(Exercise requirements): Give the data again in full, exactly as written below.

Supplied data START

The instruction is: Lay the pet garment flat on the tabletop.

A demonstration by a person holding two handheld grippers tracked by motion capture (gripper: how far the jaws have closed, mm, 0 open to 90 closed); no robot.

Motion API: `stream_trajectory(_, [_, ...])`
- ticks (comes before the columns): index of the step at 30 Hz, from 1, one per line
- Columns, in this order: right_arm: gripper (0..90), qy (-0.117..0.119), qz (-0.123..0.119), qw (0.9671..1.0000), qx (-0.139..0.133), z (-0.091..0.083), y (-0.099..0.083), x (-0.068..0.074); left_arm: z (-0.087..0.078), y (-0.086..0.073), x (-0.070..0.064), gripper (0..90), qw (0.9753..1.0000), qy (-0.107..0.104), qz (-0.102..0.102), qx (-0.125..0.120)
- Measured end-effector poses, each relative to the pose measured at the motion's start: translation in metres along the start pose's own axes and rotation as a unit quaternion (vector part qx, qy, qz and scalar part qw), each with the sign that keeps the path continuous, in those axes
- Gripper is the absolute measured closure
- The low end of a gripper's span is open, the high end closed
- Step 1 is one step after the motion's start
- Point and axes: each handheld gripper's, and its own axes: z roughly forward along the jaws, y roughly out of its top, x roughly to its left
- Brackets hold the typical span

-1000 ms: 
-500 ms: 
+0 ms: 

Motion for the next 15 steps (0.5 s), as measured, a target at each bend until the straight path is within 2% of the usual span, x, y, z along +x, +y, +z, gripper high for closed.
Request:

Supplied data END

(Solved exercise):
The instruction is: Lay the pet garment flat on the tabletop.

A demonstration by a person holding two handheld grippers tracked by motion capture (gripper: how far the jaws have closed, mm, 0 open to 90 closed); no robot.

Motion API: `stream_trajectory(_, [_, ...])`
- ticks (comes before the columns): index of the step at 30 Hz, from 1, one per line
- Columns, in this order: right_arm: gripper (0..90), qy (-0.117..0.119), qz (-0.123..0.119), qw (0.9671..1.0000), qx (-0.139..0.133), z (-0.091..0.083), y (-0.099..0.083), x (-0.068..0.074); left_arm: z (-0.087..0.078), y (-0.086..0.073), x (-0.070..0.064), gripper (0..90), qw (0.9753..1.0000), qy (-0.107..0.104), qz (-0.102..0.102), qx (-0.125..0.120)
- Measured end-effector poses, each relative to the pose measured at the motion's start: translation in metres along the start pose's own axes and rotation as a unit quaternion (vector part qx, qy, qz and scalar part qw), each with the sign that keeps the path continuous, in those axes
- Gripper is the absolute measured closure
- The low end of a gripper's span is open, the high end closed
- Step 1 is one step after the motion's start
- Point and axes: each handheld gripper's, and its own axes: z roughly forward along the jaws, y roughly out of its top, x roughly to its left
- Brackets hold the typical span

-1000 ms: 
-500 ms: 
+0 ms: 

Motion for the next 15 steps (0.5 s), as measured, a target at each bend until the straight path is within 2% of the usual span, x, y, z along +x, +y, +z, gripper high for closed.
Request:

With this, the exercise is finished.